Modelling bacterial growth

Various mathematical approaches have been used in the literature to describe the networks of biochemical reactions involved in microbial growth. With various levels of detail, the resulting models provide an integrated view of these reaction networks, including the transport of nutrients from the environment and the metabolism and gene expression allowing the conversion of these nutrients into biomass. The models hence bridge the scale between individual reactions to the growth of cell populations. In a review article published in the Journal of the Royal Society Interface [18], several IBIS members as well as colleagues from the BIOCORE project-team, discuss various models of microbial growth that are, at first sight, quite diverse. They have a different scope and granularity, make different simplifications, use different approaches to obtain predictions from the model structure and have their origin in different fields. In the review we derive a general framework for the kinetic modelling of microbial growth from a few basic hypotheses on the systems of biochemical reactions underlying microbial growth. Additional simplifying assumptions lead to the several families of approximate models of microbial growth found in the literature, including self-replicator models of bacterial growth developed by Nils Giordano in his PhD thesis and published in PLoS Computational Biology last year [5]. This reveals how the models are related on a deeper level and provides a sound basis for further modelling studies.

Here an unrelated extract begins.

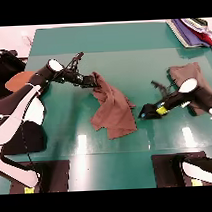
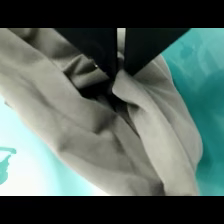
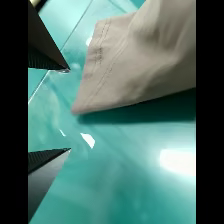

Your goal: Fold the shirts.

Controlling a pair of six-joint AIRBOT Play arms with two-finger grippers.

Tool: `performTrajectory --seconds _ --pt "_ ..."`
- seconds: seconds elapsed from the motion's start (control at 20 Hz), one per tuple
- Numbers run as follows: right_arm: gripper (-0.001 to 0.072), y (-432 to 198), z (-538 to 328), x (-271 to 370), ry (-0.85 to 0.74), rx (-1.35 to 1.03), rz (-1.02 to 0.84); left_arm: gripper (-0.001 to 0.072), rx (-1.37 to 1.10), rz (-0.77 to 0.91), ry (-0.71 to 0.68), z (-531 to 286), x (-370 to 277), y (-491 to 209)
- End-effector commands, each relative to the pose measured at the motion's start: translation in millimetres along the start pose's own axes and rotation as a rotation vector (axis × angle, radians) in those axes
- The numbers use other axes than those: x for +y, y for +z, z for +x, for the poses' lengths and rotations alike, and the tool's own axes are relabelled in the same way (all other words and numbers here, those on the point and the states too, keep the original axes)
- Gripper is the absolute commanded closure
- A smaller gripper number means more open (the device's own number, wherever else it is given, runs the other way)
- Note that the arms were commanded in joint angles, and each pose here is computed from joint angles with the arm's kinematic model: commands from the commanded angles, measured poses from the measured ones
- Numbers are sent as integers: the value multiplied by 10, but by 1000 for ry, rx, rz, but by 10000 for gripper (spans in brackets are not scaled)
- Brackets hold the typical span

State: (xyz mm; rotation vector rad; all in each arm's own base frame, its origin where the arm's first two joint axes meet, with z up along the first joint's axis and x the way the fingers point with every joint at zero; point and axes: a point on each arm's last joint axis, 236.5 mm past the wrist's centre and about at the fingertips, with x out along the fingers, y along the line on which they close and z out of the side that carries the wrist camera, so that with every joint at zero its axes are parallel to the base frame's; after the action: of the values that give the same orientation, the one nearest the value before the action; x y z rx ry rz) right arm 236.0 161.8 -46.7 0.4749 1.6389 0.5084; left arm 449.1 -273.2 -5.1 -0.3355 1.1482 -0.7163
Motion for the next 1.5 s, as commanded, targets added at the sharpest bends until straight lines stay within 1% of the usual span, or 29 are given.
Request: performTrajectory --seconds 0.0,0.05,0.1,0.15,0.2,0.3,0.35,0.45,0.55,0.65,0.75,0.8,0.95,1.1,1.25,1.35,1.45 --pt "183 -103 627 34 74 52 55 684 29 22 3 -55 -11 -25" --pt "212 -52 720 84 79 47 46 683 39 22 0 -56 -18 -47" --pt "318 14 794 119 68 39 28 683 51 24 -1 -58 -17 -75" --pt "497 85 838 157 54 27 1 684 65 28 2 -60 -11 -108" --pt "699 155 849 211 49 12 -29 684 81 32 4 -63 -5 -146" --pt "698 372 705 366 61 -53 -74 684 107 64 38 -119 49 -189" --pt "698 506 494 462 64 -103 -115 684 104 92 83 -232 108 -144" --pt "699 734 -154 578 21 -227 -208 683 44 162 153 -663 129 103" --pt "699 872 -1068 638 -71 -400 -288 684 -101 230 202 -1347 -34 483" --pt "698 831 -2028 774 -147 -603 -347 684 -288 336 248 -2170 -416 796" --pt "698 607 -2882 1008 -188 -799 -391 684 -445 486 266 -2928 -1023 847" --pt "698 463 -3194 1116 -211 -875 -412 684 -513 538 245 -3273 -1376 766" --pt "698 25 -3910 1376 -289 -1090 -455 684 -656 665 248 -4076 -2068 350" --pt "698 -239 -4257 1482 -351 -1191 -459 684 -764 738 257 -4550 -2452 -39" --pt "698 -194 -4307 1448 -347 -1154 -422 684 -746 748 259 -4565 -2475 -159" --pt "699 27 -4114 1397 -290 -1059 -395 684 -627 718 250 -4290 -2285 -156" --pt "698 359 -3633 1319 -219 -894 -387 684 -439 653 211 -3809 -1968 -194"
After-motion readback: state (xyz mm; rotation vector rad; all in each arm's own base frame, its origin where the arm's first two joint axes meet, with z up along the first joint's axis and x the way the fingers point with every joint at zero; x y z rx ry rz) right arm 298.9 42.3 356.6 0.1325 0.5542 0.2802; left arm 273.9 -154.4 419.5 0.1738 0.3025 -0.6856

Analysing the dynamics of some of the network models mentioned above becomes quickly intractable, when mathematical functions are for instance given by complex algebraic expressions resulting from the mass balance of biochemical reactions. In a paper published in the Bulletin of Mathematical Biology [16], Edith Grac, former post-doc in Ibis, Delphine Ropers, and Stefano Casagranda and Jean-Luc Gouzé from the BIOCORE project-team, have studied how monotone system theory and time-scale arguments can be used to reduce high-dimension models based on the mass-action law. Applying the approach to an important positive feedback loop regulating the expression of RNA polymerase in E. coli, made it possible to study the stability of the system steady states and relate the dynamical behaviour of the system to observations on the physiology of the bacterium E. coli.